Reproduce only the stretch of entries below that begins at the first line and ends at the line holding "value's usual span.".

:: Recorded information

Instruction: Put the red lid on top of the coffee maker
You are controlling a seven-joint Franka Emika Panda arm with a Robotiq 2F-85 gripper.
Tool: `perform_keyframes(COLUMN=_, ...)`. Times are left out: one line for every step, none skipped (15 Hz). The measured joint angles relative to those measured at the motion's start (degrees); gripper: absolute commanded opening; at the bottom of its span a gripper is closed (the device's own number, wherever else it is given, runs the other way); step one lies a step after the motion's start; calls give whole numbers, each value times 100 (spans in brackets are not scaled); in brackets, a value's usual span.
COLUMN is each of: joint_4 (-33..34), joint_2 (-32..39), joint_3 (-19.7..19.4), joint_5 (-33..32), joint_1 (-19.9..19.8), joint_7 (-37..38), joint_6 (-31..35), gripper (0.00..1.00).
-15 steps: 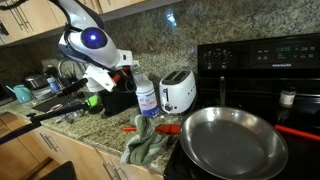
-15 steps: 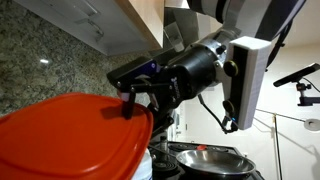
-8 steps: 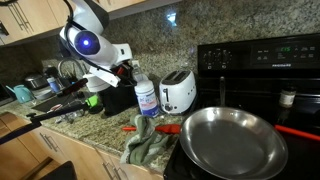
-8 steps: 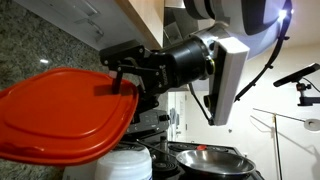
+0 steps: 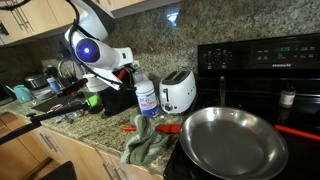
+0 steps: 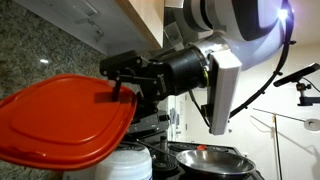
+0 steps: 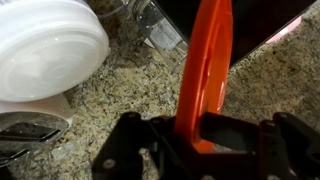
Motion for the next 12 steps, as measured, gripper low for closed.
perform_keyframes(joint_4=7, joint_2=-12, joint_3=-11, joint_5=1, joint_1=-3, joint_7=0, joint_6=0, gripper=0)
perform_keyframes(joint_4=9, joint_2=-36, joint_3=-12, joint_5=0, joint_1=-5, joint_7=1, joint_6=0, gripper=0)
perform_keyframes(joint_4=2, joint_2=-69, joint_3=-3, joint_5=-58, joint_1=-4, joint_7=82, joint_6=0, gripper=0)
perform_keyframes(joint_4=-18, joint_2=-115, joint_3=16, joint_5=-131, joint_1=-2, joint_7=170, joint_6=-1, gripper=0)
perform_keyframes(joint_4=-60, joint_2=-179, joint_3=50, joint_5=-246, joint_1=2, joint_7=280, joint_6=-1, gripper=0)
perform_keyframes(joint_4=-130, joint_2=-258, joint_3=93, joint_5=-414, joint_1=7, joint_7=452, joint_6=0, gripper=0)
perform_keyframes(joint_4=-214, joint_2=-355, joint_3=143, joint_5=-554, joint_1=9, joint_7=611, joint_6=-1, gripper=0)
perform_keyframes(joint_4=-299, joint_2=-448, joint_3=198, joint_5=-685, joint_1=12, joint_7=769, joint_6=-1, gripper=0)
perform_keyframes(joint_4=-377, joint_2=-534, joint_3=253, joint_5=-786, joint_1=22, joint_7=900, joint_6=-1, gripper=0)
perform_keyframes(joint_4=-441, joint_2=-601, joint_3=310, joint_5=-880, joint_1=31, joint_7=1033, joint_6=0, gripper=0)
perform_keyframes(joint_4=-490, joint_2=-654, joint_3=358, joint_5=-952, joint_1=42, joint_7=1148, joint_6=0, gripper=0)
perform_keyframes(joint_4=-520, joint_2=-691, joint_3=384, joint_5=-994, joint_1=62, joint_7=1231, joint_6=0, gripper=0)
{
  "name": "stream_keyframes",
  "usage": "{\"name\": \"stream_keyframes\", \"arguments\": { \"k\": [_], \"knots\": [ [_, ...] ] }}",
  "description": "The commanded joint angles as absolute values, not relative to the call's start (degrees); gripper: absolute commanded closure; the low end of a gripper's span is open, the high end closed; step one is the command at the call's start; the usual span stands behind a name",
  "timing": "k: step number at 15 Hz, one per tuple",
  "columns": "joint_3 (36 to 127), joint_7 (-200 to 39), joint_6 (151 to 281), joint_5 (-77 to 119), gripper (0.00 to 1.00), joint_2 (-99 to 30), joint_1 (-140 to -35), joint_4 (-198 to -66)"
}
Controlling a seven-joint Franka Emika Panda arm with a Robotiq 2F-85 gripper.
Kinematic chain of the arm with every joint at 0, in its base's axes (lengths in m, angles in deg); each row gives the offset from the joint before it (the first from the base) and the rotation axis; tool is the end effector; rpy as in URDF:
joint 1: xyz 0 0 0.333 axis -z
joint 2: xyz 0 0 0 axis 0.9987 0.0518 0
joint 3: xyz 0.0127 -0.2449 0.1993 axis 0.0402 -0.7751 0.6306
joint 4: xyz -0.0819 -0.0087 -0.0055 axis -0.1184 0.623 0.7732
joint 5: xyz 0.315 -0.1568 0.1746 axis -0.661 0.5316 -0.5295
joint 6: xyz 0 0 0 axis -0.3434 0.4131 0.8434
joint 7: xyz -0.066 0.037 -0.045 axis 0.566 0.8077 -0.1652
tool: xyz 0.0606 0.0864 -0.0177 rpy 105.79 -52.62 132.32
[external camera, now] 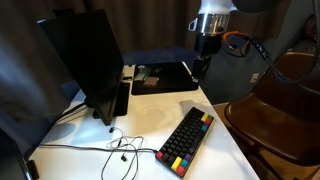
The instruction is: Press a black key on the keyboard.
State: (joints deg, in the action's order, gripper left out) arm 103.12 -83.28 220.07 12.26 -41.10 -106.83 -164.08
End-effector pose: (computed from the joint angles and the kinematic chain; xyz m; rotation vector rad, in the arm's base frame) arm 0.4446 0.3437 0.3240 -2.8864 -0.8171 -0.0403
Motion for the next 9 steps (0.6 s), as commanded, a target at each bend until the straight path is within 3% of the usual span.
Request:
{"name": "stream_keyframes", "arguments": {
  "k": [1, 4, 9],
  "knots": [
    [103.8, -85.2, 218.6, 10.0, 0.0, -50.1, -105.7, -170.4],
    [103.4, -85.0, 217.8, 9.5, 0.0, -54.7, -105.9, -172.9],
    [103.3, -83.7, 218.4, 11.5, 0.0, -50.8, -106.1, -170.0]
  ]
}}
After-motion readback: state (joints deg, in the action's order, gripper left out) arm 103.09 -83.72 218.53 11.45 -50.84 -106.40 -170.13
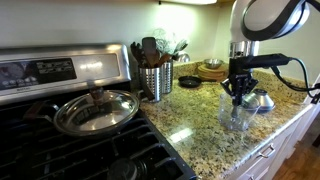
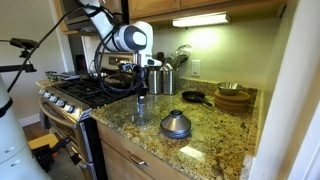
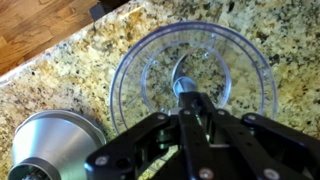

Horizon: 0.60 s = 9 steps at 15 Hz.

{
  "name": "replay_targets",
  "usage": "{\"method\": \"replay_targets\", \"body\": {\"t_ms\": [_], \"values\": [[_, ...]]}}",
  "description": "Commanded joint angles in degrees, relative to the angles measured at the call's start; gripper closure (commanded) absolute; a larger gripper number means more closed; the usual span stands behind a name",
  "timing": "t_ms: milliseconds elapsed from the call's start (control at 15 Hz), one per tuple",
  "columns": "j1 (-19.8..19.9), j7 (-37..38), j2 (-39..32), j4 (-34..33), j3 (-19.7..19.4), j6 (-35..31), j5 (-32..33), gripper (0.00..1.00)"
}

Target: Put the blades in the bowl

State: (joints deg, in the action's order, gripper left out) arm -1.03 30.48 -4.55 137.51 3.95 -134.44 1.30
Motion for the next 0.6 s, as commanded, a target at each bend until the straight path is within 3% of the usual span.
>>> {"method": "replay_targets", "body": {"t_ms": [0,200,267,400,533], "values": [[-1.0,-0.6,-1.0,0.2,-1.0,-2.4,-0.2,0.92],[-1.0,-1.2,-1.0,0.5,-0.9,-2.9,-0.9,0.92],[-1.0,-0.9,-0.7,0.8,-1.0,-2.7,-0.6,0.63],[-1.0,-0.7,0.0,1.2,-1.0,-2.1,-0.5,0.58],[-1.2,-0.6,0.9,1.5,-0.9,-1.2,-0.6,0.45]]}}
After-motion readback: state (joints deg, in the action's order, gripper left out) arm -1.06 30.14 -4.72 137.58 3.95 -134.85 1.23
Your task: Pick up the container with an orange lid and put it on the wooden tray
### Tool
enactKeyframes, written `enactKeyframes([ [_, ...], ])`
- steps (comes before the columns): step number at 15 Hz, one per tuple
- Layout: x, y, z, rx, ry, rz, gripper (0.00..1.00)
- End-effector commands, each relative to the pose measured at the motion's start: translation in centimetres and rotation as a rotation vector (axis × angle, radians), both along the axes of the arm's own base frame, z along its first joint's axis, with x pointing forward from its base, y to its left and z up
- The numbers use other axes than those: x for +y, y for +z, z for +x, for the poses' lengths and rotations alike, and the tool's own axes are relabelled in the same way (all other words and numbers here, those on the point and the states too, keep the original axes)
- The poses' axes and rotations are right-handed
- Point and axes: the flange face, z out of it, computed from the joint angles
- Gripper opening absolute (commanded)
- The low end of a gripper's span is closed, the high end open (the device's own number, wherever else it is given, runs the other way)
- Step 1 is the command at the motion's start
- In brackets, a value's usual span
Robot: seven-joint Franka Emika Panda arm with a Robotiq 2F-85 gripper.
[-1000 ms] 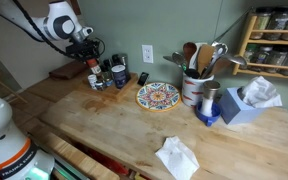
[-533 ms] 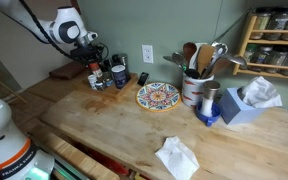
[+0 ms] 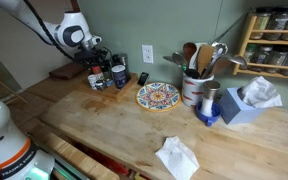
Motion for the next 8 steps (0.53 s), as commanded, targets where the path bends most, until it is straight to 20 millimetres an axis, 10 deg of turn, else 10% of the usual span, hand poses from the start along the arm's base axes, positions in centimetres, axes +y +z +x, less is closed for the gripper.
enactKeyframes([
  [1,-0.5,-0.8,0.5,0.027,0.003,0.02,0.37],
  [8,-1.9,-1.9,1.1,0.044,-0.068,0.021,0.37],
])
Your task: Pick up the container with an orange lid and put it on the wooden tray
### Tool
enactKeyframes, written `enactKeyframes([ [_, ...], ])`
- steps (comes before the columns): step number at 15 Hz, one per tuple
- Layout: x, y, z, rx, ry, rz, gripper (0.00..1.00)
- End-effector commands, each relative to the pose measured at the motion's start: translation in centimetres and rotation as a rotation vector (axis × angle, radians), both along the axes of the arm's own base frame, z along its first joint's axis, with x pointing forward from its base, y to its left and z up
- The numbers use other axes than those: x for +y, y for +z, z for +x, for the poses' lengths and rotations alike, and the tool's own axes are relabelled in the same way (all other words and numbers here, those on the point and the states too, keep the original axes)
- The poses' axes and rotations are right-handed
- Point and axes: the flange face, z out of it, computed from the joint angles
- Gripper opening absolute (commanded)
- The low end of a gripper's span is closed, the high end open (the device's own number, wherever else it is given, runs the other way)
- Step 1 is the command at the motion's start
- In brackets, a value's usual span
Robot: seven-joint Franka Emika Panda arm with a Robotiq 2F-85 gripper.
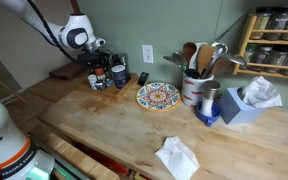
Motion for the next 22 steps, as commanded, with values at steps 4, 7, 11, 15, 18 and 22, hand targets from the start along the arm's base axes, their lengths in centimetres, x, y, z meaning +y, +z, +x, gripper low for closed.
enactKeyframes([
  [4,-0.5,-0.9,0.4,0.021,-0.079,0.013,0.37],
  [7,-0.4,-1.1,0.4,0.022,-0.105,0.026,0.37],
  [11,-0.4,-1.1,0.4,0.011,-0.114,0.024,0.56],
  [15,-0.6,-0.3,0.3,0.007,-0.096,0.02,0.99],
  [18,-0.8,1.1,-0.3,0.039,-0.099,0.015,1.0],
  [22,-1.6,4.4,-2.0,0.108,-0.139,0.023,1.0],
])
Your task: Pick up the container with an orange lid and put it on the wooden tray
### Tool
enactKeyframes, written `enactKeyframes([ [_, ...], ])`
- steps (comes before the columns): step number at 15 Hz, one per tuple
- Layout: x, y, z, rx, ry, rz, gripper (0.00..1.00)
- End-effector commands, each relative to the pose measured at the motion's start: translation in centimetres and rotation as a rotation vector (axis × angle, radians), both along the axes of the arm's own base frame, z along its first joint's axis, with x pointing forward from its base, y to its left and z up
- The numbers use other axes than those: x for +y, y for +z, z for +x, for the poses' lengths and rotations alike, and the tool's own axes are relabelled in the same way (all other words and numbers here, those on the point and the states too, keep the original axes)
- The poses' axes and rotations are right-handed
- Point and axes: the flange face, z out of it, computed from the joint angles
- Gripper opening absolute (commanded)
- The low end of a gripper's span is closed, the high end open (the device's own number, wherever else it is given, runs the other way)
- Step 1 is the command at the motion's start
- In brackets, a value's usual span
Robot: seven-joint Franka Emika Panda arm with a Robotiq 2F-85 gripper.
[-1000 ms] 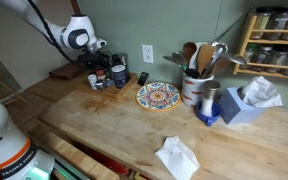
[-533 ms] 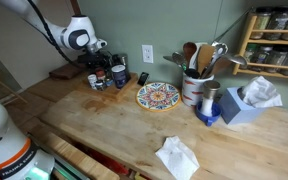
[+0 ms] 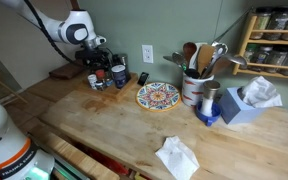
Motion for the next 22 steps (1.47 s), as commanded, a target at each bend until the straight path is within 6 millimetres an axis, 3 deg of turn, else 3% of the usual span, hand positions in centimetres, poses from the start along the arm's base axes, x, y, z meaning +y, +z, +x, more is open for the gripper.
enactKeyframes([
  [1,-1.3,3.9,-2.5,0.071,-0.054,0.008,1.0],
  [4,-3.4,7.3,-4.5,0.113,-0.154,-0.023,1.0],
  [12,-12.4,15.3,-10.1,0.076,-0.59,-0.187,1.0],
  [18,-18.9,18.9,-14.4,0.006,-0.879,-0.211,1.0],
  [22,-22.1,20.3,-17.0,-0.089,-0.922,-0.086,1.0],
])
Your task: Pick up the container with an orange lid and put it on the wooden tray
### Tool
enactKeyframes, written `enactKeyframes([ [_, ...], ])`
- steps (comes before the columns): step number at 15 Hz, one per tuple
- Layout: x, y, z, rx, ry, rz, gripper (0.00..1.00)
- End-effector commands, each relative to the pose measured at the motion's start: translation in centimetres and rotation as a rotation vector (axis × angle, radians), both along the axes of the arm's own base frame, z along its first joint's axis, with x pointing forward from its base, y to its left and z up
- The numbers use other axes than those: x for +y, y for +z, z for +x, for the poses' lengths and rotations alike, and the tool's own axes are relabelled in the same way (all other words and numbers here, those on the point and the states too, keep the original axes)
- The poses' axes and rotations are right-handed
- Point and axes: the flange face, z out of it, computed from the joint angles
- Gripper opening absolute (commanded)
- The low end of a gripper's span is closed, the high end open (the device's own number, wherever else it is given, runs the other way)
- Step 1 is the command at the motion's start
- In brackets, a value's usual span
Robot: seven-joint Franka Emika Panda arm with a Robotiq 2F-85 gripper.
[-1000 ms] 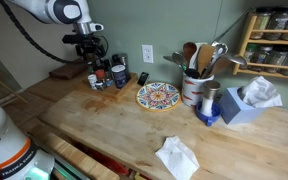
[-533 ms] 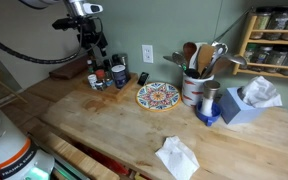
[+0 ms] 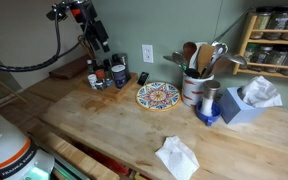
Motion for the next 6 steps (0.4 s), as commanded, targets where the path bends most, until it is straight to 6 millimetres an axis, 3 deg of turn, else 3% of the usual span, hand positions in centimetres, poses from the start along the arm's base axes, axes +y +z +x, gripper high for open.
enactKeyframes([
  [1,-1.8,-0.1,-2.8,-0.098,0.074,0.034,1.0],
  [2,-1.6,-0.5,-3.1,-0.111,0.144,0.015,1.0],
  [3,-2.0,0.6,-1.8,-0.073,0.055,0.011,1.0],
  [6,-2.0,0.0,-2.5,-0.091,0.115,0.01,1.0],
])
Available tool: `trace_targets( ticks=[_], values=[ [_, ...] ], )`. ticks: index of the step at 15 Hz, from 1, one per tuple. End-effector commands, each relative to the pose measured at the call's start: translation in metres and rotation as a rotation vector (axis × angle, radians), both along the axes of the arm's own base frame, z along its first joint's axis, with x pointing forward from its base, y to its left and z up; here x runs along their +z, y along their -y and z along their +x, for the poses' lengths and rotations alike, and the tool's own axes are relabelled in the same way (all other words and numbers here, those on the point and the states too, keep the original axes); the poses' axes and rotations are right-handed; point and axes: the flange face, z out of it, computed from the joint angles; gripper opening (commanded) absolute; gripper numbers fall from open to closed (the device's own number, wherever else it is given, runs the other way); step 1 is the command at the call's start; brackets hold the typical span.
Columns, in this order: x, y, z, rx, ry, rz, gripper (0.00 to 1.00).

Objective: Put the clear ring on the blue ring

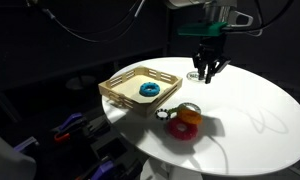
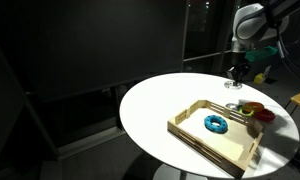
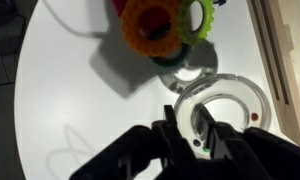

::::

Response to the task
Instruction: Put the red lid on top of the coffee maker
You are controlling a seven-joint Franka Emika Panda arm with a Robotiq 2F-85 gripper.
Tool: `perform_keyframes(COLUMN=_, ...)`. Times are left out: one line for every step, none skipped (15 Hz). The measured joint angles relative to those measured at the motion's start (degrees); gripper: absolute commanded opening; at the bottom of its span a gripper is closed (the device's own number, wherever else it is given, runs the other way); step one lies a step after the motion's start; calls give whole numbers, each value times 100 (spans in brackets are not scaled); in brackets, a value's usual span.

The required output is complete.